A proibição dos aparelhos móveis é somente um aspecto de uma discussão maior e mais antiga sobre uso de tecnologias em sala de aula, mas que ganhou grande reverberação por conta do atual e igualmente polêmico debate sobre o uso de chatbots com inteligência artificial (IA) generativa - o ChatGPT é um dos mais populares - por alunos de todos os níveis educacionais. 
O tema é sempre divergente: professores aprovam a medida porque consideram desigual a batalha pela atenção dos alunos com aparelhos que permitem o acesso a aplicativos e redes sociais que foram desenhados justamente para monopolizar a atenção das pessoas. Tudo fica pior em gerações que já nasceram digitalizadas, mas sem terem mediação sobre o uso de tecnologias. Outros temem que a proibição, pura e simples, sirva apenas para livrar o corpo docente das escolas de um problema real, sem que as possibilidades da tecnologia sejam de fato exploradas.
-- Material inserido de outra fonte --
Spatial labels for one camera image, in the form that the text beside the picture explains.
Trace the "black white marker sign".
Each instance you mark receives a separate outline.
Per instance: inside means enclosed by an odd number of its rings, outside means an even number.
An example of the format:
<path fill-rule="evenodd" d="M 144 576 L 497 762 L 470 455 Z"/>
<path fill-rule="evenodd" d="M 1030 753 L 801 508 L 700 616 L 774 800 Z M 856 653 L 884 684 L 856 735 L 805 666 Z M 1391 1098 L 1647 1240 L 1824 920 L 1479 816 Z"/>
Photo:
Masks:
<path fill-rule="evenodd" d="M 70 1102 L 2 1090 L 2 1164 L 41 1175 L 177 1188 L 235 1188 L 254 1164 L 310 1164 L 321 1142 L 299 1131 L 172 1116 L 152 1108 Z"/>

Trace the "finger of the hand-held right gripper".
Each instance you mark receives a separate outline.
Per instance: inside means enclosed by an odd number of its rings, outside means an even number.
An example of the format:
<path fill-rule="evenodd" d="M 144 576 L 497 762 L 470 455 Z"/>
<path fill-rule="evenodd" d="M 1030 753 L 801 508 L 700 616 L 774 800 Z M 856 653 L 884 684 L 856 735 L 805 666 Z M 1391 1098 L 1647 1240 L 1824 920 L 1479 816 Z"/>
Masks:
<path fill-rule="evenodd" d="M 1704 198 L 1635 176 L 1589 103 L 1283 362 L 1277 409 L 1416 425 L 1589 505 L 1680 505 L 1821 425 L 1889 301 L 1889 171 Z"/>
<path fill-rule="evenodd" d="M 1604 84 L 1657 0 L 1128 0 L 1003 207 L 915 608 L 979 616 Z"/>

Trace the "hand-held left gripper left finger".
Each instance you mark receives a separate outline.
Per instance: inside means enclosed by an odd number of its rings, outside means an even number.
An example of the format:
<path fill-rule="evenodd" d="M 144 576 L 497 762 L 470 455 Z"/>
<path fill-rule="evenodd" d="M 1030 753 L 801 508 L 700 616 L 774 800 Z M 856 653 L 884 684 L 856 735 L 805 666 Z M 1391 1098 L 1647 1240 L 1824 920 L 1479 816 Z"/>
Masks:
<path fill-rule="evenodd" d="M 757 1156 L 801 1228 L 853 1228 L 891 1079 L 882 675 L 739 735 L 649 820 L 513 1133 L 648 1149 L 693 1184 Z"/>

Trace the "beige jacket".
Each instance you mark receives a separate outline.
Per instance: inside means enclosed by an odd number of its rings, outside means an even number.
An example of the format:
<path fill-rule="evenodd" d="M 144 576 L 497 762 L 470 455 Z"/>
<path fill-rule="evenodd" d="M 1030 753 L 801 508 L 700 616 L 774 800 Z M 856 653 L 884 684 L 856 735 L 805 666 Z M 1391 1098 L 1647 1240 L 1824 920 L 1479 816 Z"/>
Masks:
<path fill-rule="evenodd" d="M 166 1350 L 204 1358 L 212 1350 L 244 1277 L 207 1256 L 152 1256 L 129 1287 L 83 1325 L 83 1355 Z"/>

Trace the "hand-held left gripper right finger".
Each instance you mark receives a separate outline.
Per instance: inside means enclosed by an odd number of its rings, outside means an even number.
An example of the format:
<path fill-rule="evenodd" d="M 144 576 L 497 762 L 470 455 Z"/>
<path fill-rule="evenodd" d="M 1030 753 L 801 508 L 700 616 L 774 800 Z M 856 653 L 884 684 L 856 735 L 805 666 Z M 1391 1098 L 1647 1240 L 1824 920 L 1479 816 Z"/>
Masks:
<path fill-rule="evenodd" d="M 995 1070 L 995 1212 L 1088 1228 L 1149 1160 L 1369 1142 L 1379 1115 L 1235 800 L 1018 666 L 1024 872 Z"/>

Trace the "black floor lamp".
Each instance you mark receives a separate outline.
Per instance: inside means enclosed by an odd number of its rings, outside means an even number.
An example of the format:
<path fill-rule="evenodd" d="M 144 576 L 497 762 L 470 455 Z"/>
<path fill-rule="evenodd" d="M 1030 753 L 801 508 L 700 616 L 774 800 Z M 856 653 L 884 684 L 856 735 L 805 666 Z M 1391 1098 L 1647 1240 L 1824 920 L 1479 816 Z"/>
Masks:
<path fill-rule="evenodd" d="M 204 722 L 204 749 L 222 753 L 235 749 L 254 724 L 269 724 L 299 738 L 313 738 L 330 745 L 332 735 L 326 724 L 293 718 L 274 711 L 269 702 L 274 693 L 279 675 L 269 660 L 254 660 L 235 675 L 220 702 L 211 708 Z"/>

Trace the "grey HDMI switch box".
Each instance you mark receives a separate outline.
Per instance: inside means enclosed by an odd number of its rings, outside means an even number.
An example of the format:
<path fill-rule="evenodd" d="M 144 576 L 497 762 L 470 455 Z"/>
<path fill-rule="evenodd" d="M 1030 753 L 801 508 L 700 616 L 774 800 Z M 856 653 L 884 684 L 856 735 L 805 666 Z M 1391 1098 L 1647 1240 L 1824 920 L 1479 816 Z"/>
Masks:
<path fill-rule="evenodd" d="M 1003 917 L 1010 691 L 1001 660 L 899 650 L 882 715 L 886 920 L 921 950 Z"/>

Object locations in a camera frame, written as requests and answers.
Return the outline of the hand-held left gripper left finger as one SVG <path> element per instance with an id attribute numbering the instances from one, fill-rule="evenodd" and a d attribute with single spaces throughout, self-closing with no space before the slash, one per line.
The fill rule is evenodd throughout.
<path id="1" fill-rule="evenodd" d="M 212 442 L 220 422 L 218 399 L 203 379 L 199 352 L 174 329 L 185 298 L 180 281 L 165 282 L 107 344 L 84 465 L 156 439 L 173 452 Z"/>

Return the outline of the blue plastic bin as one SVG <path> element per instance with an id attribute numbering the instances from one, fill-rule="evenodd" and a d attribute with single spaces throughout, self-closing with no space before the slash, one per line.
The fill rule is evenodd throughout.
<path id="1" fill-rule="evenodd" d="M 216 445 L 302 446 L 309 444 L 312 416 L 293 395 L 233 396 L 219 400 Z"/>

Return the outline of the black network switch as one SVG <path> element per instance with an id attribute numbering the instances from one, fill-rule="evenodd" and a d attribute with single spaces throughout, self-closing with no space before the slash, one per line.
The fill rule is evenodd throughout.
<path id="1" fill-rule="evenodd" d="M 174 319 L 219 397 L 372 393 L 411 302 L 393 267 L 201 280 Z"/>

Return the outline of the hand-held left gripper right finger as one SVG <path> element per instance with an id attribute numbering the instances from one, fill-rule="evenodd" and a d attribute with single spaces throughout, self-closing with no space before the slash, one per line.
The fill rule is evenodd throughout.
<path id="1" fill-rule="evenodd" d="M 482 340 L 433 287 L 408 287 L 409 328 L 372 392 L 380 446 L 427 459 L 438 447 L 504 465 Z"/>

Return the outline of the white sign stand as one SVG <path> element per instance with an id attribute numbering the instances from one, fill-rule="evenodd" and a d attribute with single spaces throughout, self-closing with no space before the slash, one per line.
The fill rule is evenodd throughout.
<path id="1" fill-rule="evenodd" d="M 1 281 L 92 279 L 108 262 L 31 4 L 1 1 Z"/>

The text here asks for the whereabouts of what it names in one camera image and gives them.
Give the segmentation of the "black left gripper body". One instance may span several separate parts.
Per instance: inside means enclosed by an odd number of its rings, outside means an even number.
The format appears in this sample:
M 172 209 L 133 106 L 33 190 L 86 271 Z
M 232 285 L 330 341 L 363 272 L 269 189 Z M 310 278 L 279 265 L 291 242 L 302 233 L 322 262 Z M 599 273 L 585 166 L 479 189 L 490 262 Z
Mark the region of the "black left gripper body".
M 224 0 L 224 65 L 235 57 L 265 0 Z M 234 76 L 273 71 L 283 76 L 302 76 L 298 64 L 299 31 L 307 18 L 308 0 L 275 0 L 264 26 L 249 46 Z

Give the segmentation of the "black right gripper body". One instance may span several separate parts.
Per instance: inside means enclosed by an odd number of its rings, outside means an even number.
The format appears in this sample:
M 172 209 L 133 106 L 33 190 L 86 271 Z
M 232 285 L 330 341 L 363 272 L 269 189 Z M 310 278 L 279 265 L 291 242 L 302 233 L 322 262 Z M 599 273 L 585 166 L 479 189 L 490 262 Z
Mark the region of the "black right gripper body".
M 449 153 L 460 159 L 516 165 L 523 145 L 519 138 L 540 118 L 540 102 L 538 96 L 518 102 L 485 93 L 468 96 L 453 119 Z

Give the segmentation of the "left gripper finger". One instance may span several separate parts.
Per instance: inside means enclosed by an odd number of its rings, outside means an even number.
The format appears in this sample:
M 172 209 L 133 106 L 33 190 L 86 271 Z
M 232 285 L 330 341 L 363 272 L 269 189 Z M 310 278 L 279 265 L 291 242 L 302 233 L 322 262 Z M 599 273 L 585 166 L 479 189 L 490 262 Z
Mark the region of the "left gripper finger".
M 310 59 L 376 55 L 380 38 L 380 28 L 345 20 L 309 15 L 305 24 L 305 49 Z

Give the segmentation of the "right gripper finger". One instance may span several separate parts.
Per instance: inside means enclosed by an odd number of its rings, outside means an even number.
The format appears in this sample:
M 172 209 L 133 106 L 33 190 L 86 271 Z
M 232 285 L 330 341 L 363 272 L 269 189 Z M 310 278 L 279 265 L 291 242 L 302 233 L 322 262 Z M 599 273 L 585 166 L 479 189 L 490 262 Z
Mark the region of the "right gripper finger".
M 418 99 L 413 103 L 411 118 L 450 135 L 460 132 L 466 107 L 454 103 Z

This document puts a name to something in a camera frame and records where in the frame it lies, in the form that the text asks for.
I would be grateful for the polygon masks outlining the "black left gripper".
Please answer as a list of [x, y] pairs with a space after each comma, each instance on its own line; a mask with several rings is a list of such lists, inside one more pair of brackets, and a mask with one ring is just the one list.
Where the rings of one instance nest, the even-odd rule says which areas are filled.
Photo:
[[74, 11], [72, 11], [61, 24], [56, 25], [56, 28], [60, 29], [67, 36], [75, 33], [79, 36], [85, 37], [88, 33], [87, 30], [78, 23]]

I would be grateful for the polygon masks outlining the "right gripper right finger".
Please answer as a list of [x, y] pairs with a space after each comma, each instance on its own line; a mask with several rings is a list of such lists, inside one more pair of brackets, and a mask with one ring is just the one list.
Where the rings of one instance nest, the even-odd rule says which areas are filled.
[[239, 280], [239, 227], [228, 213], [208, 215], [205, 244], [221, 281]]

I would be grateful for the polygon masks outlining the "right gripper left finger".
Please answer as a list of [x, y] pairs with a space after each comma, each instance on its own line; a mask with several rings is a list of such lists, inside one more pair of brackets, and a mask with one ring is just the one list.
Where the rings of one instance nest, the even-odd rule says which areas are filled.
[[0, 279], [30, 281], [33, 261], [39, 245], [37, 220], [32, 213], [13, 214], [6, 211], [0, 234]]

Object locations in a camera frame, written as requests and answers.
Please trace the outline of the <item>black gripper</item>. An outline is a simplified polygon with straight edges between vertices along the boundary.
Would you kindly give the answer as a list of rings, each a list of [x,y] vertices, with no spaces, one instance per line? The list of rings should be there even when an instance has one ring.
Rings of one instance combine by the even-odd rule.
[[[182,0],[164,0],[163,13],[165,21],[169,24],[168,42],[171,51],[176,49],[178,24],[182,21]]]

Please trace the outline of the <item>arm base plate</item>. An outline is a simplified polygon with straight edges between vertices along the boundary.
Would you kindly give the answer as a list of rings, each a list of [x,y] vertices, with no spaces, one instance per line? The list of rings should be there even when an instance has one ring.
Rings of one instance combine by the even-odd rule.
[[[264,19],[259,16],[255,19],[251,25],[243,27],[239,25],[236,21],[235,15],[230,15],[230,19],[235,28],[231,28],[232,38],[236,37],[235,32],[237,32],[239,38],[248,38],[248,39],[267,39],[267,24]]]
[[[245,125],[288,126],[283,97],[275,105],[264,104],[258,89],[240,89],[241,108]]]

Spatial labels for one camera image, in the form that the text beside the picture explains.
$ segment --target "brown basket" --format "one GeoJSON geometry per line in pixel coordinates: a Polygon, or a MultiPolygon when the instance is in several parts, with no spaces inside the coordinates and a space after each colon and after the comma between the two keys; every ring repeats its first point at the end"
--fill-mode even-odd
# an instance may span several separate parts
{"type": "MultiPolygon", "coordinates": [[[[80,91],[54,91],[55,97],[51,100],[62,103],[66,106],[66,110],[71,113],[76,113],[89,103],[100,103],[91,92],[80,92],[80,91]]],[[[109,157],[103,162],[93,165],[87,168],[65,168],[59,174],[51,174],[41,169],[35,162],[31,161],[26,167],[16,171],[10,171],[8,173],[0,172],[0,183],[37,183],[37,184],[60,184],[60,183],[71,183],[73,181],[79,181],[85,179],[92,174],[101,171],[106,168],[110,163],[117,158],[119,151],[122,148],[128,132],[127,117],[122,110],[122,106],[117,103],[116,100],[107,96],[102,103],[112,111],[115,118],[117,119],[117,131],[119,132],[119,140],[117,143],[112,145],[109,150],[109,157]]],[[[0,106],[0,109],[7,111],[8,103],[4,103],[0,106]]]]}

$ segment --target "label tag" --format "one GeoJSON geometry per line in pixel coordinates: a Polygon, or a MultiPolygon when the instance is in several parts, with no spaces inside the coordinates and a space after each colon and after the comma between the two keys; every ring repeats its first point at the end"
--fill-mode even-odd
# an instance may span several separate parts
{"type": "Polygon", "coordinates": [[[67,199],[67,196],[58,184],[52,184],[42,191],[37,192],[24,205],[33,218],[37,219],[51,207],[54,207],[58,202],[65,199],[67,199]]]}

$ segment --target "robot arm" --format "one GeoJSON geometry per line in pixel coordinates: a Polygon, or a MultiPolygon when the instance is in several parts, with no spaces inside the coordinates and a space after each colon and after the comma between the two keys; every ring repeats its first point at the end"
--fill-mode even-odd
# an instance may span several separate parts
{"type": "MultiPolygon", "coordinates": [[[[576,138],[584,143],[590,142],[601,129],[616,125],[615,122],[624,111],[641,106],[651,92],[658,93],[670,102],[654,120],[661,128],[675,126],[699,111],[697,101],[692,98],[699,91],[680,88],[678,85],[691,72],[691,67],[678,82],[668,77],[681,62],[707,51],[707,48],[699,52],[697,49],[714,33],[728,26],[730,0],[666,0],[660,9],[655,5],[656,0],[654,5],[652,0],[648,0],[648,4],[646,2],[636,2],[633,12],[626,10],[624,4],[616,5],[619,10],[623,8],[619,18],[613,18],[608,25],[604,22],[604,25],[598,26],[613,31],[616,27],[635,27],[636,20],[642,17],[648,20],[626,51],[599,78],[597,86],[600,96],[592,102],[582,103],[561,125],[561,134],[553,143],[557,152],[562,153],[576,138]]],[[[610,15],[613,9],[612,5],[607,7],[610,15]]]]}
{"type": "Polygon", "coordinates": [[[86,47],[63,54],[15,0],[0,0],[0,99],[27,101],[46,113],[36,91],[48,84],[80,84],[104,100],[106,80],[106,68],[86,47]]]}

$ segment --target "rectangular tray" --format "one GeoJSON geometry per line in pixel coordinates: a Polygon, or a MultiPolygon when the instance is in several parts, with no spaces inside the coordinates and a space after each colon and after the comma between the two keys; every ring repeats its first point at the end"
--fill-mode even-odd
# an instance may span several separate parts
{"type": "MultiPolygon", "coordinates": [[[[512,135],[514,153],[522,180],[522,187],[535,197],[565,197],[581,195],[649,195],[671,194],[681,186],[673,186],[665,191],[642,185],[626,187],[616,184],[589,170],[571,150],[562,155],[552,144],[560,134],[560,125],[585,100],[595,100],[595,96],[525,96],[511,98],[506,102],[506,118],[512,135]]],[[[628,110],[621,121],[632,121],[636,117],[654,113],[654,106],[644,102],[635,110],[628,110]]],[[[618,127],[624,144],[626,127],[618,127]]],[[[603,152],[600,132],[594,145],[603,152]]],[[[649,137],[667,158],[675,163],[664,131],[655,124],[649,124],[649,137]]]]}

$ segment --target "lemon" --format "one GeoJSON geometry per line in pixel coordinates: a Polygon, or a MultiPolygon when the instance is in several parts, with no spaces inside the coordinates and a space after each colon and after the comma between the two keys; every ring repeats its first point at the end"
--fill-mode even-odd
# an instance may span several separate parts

Por fim, e talvez por conta desse sentimento, um terceiro grupo acredita que a proibição precisa ser acompanhada de programas de treinamento de professores em relação às novas tecnologias, uma necessidade tão urgente quanto entender o papel do celular na educação.
Mas a falta de políticas públicas claras, regulamentações unificadas e treinamento de professores e coordenadores pedagógicos sobre tecnologias nas escolas vêm sendo apontados por especialistas como questões complementares que tornam proibições, ainda que bem intencionadas, uma situação que mais afasta do que aproxima a escola do uso de  tecnologia como ferramenta pedagógica. Afinal, se a escola é o espaço para mediar questões sociais do mundo com os jovens, como retirar exatamente um aparelho que faz parte do cotidiano?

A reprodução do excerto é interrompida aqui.